A THOUSAND LIVES:
The Untold Story of Hope, Deception, and Survival at Jonestown.
By Julia Scheeres.
Free Press. 307 pp. $26
Jim Jones promised his followers an egalitarian utopia, but the jungle plantation known as Jonestown proved to be a killing field.
On November 18, 1978, more than 900 Americans living in a socialist collective in Guyana were murdered or took their own lives. Many poisoned themselves with Flavor Aid laced with cyanide. Their bodies were found scattered around Jonestown, the plantation they’d carved out of the jungle four years earlier at the behest of their leader, Jim Jones. He had promised his followers an egalitarian utopia, but Jonestown defectors had returned to the United States calling the place a prison. Leo Ryan, a Democratic congressman from California, led a small entourage to Guyana to investigate. When Jonestown gunmen killed Ryan and several others, Jones ordered aides to roll out stockpiles of poison; he and his followers would find peace in death before the authorities arrived.
Americans have been darkly fascinated with the event ever since—it’s the subject of numerous books and documentary films. Today, we mock blind followers of any stripe by saying they have “drunk the Kool-Aid.” In A Thousand Lives, journalist Julia Scheeres attempts to correct that unsympathetic characterization of the Jonestown faithful. She knows evangelism’s destructive side intimately—in her 2005 memoir, Jesus Land, she described how her zealot parents packed her and an adopted brother off to a brutal Christian reeducation camp in the Dominican Republic.
Scheeres brings her special understanding to bear on the lives of five Jonestown residents, most of whom survived the mass suicide: a man trying to keep his troubled family together, his rebellious son, an elderly black woman searching for a desegregated house of worship, an idealistic schoolteacher, and a kid from the Oakland ghetto determined to stay out of jail. Scheeres is a gifted storyteller, and her characters’ reconstructed conversations and thoughts are a testament to extensive interviews and research that relied, in part, on the hundreds of audiotapes and 50,000 pages of diaries and personal notes the FBI recovered from the site.
When Jones founded his Peoples Temple in the mid-1950s in Indianapolis, desegregation was a cornerstone of the church—a majority of his followers were black. (Jones himself was a white man born in rural Indiana.) A decade later he moved the congregation to California, where he performed phony healings even as he trashed the Bible and claimed personal divinity.

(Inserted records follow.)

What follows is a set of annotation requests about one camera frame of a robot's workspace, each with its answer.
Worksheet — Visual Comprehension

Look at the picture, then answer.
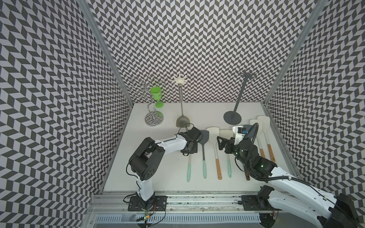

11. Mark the cream utensil rack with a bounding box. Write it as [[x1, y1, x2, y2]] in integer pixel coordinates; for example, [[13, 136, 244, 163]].
[[174, 77, 186, 86]]

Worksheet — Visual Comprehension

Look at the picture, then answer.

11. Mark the chrome wire glass rack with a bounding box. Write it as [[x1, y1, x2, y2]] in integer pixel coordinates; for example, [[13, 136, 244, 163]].
[[127, 74, 163, 127]]

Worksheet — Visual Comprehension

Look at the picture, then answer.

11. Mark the green plastic goblet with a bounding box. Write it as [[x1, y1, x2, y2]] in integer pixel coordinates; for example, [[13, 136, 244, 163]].
[[150, 86, 164, 108]]

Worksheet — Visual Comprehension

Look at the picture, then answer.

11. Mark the white spatula mint handle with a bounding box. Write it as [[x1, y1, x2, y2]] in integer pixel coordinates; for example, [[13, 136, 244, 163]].
[[220, 129, 233, 178]]

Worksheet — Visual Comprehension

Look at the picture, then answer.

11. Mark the white spatula wooden handle rack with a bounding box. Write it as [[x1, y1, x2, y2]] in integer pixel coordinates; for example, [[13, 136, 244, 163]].
[[207, 127, 222, 180]]

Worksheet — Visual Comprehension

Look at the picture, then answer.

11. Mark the metal base rail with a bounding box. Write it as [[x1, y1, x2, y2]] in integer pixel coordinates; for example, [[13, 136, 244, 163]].
[[85, 190, 329, 228]]

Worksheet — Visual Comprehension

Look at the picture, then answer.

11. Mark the grey spatula mint handle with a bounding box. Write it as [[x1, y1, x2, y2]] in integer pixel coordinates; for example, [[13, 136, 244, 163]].
[[243, 124, 252, 131]]

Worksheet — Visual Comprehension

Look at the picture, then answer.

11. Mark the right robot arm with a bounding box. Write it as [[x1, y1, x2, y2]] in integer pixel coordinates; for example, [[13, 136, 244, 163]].
[[216, 123, 360, 228]]

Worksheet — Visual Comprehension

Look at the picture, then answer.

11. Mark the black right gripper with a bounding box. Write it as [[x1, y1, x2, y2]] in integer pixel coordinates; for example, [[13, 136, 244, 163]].
[[217, 136, 250, 168]]

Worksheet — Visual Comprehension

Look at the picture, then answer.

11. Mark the dark grey utensil rack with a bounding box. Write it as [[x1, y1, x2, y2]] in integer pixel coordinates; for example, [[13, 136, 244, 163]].
[[223, 71, 255, 125]]

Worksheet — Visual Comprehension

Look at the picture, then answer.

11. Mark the grey turner mint handle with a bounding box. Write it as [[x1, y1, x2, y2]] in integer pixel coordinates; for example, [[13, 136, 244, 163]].
[[199, 130, 209, 179]]

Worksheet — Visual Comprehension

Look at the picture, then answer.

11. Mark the steel spoon brown handle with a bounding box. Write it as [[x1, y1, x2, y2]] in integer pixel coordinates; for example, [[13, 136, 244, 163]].
[[231, 125, 251, 181]]

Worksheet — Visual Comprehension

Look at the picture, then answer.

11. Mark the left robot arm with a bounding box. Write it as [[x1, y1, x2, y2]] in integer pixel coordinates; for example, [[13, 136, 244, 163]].
[[127, 127, 202, 212]]

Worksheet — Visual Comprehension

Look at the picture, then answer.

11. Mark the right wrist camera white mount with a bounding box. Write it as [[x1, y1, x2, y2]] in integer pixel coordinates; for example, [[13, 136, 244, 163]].
[[232, 126, 248, 145]]

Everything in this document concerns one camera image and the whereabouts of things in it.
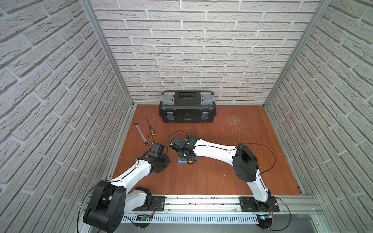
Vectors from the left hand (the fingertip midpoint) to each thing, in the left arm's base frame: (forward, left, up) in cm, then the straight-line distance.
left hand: (170, 160), depth 88 cm
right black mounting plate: (-24, -43, -1) cm, 49 cm away
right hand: (+1, -10, +2) cm, 11 cm away
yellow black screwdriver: (+24, +17, -1) cm, 30 cm away
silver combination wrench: (+13, +18, 0) cm, 22 cm away
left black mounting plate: (-24, +5, -1) cm, 24 cm away
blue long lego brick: (-5, -7, +9) cm, 13 cm away
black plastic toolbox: (+31, -10, +16) cm, 36 cm away

The Temple’s live-and-let-live ethos soured. Jones slept with congregants, demanded their paychecks, and meted out spankings with a belt. Eventually, a journalistic exposé spurred his retreat to Jonestown, whose remote jungle location allowed for even greater abuses. People worked soil too poor to feed them while Jones feasted on barbiturates, chicken dinners, and Diet Pepsi. Naughty children were fed hot peppers or dangled upside down in a well. And Jones staged a series of “White Nights,” during which he pretended that Jonestown was under attack, and conducted suicide drills with fake poison.
Jones’s actions were horrific, but some of the book’s most anguished accounts are of the cruelty his followers heaped on each other, ratting out family members or offering to kill a captured runaway. Ultimately, however, Scheeres concludes that the people of Jonestown were “noble idealists” and innocent victims betrayed by a single man.

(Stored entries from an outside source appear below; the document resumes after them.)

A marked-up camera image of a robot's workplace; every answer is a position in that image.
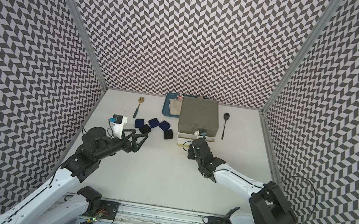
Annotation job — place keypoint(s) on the aluminium front rail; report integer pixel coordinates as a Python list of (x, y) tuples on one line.
[(128, 213)]

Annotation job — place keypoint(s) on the beige folded napkin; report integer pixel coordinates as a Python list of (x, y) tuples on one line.
[(175, 106)]

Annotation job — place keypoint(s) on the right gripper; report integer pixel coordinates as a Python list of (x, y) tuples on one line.
[(191, 152)]

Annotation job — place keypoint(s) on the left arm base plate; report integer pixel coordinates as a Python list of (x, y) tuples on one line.
[(109, 209)]

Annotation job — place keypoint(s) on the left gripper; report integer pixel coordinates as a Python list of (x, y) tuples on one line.
[(127, 148)]

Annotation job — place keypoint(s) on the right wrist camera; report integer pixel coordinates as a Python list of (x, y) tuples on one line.
[(200, 134)]

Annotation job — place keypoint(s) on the black brooch box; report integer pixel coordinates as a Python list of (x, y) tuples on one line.
[(168, 134), (145, 129)]

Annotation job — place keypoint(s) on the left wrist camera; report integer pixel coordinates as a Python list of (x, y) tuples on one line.
[(116, 124)]

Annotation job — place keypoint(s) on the blue tray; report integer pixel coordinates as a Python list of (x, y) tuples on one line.
[(165, 109)]

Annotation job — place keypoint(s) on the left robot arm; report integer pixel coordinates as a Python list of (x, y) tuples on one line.
[(37, 207)]

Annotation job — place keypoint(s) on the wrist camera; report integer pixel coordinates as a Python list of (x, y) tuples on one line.
[(116, 124), (200, 134)]

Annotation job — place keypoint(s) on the navy brooch box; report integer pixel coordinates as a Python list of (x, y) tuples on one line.
[(153, 123), (139, 123), (164, 125)]

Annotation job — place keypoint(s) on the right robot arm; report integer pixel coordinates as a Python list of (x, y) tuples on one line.
[(267, 202)]

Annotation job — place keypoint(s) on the navy brooch box right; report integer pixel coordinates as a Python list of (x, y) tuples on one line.
[(164, 125)]

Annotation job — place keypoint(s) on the navy brooch box left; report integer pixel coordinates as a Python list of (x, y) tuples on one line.
[(139, 123)]

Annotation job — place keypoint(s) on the three-drawer storage cabinet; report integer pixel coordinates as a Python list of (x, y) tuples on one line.
[(196, 114)]

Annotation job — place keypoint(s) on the navy brooch box middle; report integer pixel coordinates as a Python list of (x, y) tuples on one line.
[(153, 123)]

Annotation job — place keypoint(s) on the black spoon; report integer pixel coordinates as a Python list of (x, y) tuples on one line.
[(226, 118)]

The reality seems more complicated than that. It is true that not everyone who died at Jonestown freely chose to cash it in. An iconic photograph of Jonestown corpses shows a pair of tiny legs lying in a stack of jeans-clad rumps. Among the dead were 304 children; dozens of adults were forcibly injected with poison. Certainly, many of the faithful ended up being exploited instead of finding the equality they sought: Blacks slaved in the plantation’s fields, and women became Jones’s concubines. But it is also true that camp guards carrying weapons they could have used for self-defense forced their comrades to die and finally killed themselves. The man who terrified and seduced wasn’t all-powerful.
Indeed, Jones was so messed up on downers by the time he summoned the cyanide that he slurred his words as he recorded what now circulates on the Internet as the “Death Tape”: Residents, each carrying a private mix of reasons they’d sought to live in Jonestown—fears, loyalties, ideals, the need to be close to a father or to absorb just a bit of Jones’s power—have crowded around. For several minutes, Christine Miller, a black woman, argues with Jones. There are alternatives, and it isn’t right to kill the children. “We all have a right to our own destiny as individuals,” she tells Jones, who listens patiently, paternally—before allowing the others to shout her down.